### Problem statement
Search the records for the string "black" and copy every line in which it appears.

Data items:
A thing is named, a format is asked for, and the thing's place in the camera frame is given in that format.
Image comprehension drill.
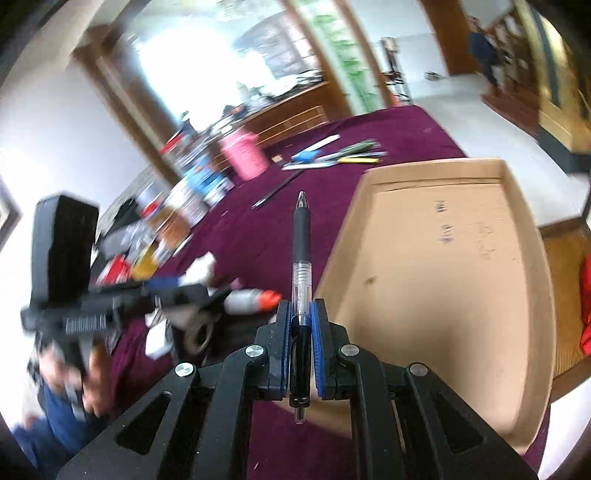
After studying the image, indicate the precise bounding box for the row of jars and boxes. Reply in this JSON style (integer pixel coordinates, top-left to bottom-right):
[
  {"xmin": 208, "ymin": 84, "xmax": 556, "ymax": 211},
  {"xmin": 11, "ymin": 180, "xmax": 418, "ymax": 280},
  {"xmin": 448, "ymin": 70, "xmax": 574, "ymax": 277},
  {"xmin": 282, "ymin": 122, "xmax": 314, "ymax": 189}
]
[{"xmin": 95, "ymin": 129, "xmax": 236, "ymax": 287}]

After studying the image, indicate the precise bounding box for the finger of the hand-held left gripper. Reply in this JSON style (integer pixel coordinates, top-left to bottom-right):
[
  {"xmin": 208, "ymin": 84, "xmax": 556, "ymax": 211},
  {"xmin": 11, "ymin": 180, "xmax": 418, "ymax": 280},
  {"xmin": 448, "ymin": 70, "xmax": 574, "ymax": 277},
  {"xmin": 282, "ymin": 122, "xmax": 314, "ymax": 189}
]
[
  {"xmin": 163, "ymin": 304, "xmax": 225, "ymax": 325},
  {"xmin": 139, "ymin": 283, "xmax": 234, "ymax": 309}
]

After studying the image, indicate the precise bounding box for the green pen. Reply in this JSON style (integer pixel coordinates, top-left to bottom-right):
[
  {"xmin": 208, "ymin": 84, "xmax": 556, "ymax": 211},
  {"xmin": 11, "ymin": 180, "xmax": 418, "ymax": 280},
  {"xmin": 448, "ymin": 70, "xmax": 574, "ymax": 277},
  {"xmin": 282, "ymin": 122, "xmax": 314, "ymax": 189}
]
[{"xmin": 339, "ymin": 139, "xmax": 378, "ymax": 156}]

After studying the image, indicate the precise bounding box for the golden pillar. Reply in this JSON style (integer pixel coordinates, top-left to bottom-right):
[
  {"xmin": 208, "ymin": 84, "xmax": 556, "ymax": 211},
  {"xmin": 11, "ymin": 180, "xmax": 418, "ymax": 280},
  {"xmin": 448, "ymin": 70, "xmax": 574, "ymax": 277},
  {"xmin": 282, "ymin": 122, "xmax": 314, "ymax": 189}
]
[{"xmin": 517, "ymin": 0, "xmax": 591, "ymax": 155}]

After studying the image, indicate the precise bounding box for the tape roll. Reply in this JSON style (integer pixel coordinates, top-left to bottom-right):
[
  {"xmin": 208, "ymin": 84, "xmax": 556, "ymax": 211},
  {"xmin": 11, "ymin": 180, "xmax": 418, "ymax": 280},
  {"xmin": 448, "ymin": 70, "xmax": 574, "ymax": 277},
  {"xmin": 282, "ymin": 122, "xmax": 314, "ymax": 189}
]
[{"xmin": 184, "ymin": 313, "xmax": 217, "ymax": 355}]

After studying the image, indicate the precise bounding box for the person's left hand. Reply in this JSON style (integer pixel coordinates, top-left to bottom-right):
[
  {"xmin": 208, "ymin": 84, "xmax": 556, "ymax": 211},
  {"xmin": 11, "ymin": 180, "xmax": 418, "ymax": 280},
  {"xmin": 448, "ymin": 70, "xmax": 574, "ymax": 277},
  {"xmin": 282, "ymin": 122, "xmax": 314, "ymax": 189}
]
[{"xmin": 39, "ymin": 344, "xmax": 124, "ymax": 418}]

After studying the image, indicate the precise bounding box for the white glue bottle orange cap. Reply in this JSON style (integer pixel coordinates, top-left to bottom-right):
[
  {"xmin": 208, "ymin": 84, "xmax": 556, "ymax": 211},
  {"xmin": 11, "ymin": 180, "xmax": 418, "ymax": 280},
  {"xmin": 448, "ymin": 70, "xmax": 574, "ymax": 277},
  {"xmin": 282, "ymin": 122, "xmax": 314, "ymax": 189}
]
[{"xmin": 224, "ymin": 287, "xmax": 281, "ymax": 317}]

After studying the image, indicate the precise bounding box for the wooden staircase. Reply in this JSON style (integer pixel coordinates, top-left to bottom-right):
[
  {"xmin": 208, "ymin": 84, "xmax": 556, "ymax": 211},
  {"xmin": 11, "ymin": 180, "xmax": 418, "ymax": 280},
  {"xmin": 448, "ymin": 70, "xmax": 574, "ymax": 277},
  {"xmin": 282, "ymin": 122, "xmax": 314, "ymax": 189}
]
[{"xmin": 480, "ymin": 9, "xmax": 546, "ymax": 139}]

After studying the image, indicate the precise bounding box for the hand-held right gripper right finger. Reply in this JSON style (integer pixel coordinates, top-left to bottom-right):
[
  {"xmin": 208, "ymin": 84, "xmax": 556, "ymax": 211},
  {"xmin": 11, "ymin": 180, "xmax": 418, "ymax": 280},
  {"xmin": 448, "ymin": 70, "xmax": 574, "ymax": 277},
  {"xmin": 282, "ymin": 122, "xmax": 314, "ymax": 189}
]
[{"xmin": 311, "ymin": 299, "xmax": 539, "ymax": 480}]

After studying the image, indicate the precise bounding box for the pink ribbed container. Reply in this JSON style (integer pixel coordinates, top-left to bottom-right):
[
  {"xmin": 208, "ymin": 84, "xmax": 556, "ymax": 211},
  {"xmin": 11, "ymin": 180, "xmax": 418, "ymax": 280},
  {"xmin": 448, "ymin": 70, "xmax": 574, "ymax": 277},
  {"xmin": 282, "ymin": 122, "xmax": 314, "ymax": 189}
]
[{"xmin": 219, "ymin": 128, "xmax": 269, "ymax": 182}]

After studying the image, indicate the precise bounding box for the brown wooden door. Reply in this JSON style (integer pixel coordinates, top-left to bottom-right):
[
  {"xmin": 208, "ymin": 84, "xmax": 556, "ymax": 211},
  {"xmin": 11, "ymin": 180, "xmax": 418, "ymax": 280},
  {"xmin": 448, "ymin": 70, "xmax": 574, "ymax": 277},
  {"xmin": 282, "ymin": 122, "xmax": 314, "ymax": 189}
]
[{"xmin": 421, "ymin": 0, "xmax": 483, "ymax": 77}]

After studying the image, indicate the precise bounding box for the thin black pen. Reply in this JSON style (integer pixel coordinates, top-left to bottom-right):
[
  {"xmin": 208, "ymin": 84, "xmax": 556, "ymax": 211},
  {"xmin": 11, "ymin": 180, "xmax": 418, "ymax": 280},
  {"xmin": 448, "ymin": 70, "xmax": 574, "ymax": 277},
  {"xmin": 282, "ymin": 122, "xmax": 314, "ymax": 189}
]
[{"xmin": 252, "ymin": 169, "xmax": 305, "ymax": 210}]

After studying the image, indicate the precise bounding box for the wooden framed glass partition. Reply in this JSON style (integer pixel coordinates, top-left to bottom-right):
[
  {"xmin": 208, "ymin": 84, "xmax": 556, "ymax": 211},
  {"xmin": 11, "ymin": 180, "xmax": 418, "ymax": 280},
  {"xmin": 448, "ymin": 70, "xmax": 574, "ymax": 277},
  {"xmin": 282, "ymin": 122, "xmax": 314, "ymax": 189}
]
[{"xmin": 74, "ymin": 0, "xmax": 398, "ymax": 185}]

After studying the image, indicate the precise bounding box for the black gel pen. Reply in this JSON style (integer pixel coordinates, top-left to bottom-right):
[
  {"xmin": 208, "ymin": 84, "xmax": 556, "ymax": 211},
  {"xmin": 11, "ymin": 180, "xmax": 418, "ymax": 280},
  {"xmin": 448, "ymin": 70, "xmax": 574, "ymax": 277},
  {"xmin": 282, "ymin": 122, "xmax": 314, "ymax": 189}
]
[{"xmin": 288, "ymin": 191, "xmax": 315, "ymax": 424}]

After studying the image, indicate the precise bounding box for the red cloth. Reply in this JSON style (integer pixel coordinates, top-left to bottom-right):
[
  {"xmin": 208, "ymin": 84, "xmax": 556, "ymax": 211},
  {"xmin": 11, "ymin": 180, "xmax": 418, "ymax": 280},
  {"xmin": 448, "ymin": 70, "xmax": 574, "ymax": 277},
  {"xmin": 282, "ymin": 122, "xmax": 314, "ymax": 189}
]
[{"xmin": 579, "ymin": 258, "xmax": 591, "ymax": 357}]

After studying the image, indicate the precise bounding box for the blue clothing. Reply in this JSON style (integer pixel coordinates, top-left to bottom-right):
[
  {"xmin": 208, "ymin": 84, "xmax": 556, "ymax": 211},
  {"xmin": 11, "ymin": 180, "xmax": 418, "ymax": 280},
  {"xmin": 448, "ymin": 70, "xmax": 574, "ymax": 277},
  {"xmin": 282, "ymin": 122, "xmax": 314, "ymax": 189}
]
[{"xmin": 13, "ymin": 385, "xmax": 100, "ymax": 468}]

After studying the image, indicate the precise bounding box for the wooden cabinet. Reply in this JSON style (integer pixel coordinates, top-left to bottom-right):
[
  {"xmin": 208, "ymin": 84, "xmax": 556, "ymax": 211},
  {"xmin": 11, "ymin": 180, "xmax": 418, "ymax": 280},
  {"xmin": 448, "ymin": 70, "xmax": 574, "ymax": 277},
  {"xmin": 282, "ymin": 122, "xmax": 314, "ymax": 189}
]
[{"xmin": 198, "ymin": 80, "xmax": 331, "ymax": 145}]

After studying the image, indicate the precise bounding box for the metal stand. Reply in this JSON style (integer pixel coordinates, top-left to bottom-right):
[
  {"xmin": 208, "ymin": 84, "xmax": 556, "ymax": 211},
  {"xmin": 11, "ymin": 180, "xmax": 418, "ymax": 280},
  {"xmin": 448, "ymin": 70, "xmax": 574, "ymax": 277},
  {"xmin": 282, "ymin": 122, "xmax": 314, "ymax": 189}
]
[{"xmin": 379, "ymin": 37, "xmax": 411, "ymax": 106}]

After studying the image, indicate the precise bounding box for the red packet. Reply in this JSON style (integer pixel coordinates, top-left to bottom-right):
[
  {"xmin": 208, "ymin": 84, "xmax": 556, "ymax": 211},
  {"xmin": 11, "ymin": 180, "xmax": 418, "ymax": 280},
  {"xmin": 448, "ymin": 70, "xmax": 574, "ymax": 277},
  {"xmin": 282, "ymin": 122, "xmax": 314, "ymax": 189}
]
[{"xmin": 95, "ymin": 256, "xmax": 133, "ymax": 285}]

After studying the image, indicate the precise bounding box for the white eraser block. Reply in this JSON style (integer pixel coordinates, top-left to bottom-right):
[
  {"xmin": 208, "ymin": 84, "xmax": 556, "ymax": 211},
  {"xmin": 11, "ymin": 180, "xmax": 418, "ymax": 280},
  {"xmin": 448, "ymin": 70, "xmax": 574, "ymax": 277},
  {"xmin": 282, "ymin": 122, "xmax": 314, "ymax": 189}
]
[{"xmin": 179, "ymin": 251, "xmax": 219, "ymax": 291}]

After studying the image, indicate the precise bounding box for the cardboard box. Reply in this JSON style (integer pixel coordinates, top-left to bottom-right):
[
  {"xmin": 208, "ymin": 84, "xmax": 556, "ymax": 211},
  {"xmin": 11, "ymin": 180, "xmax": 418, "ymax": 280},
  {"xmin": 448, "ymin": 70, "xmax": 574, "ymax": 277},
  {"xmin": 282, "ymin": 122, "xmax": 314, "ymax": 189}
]
[{"xmin": 307, "ymin": 157, "xmax": 557, "ymax": 455}]

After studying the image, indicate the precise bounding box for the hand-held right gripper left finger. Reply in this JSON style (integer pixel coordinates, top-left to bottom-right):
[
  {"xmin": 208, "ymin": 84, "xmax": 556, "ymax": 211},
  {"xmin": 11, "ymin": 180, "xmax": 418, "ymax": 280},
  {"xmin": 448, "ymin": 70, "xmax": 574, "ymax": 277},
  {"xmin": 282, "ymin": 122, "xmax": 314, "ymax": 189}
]
[{"xmin": 55, "ymin": 301, "xmax": 291, "ymax": 480}]

### Solution
After studying the image, indicate the precise bounding box for the thin black pen. Reply in this JSON style (integer pixel coordinates, top-left to bottom-right):
After studying the image, indicate the precise bounding box for the black gel pen. Reply in this JSON style (integer pixel coordinates, top-left to bottom-right):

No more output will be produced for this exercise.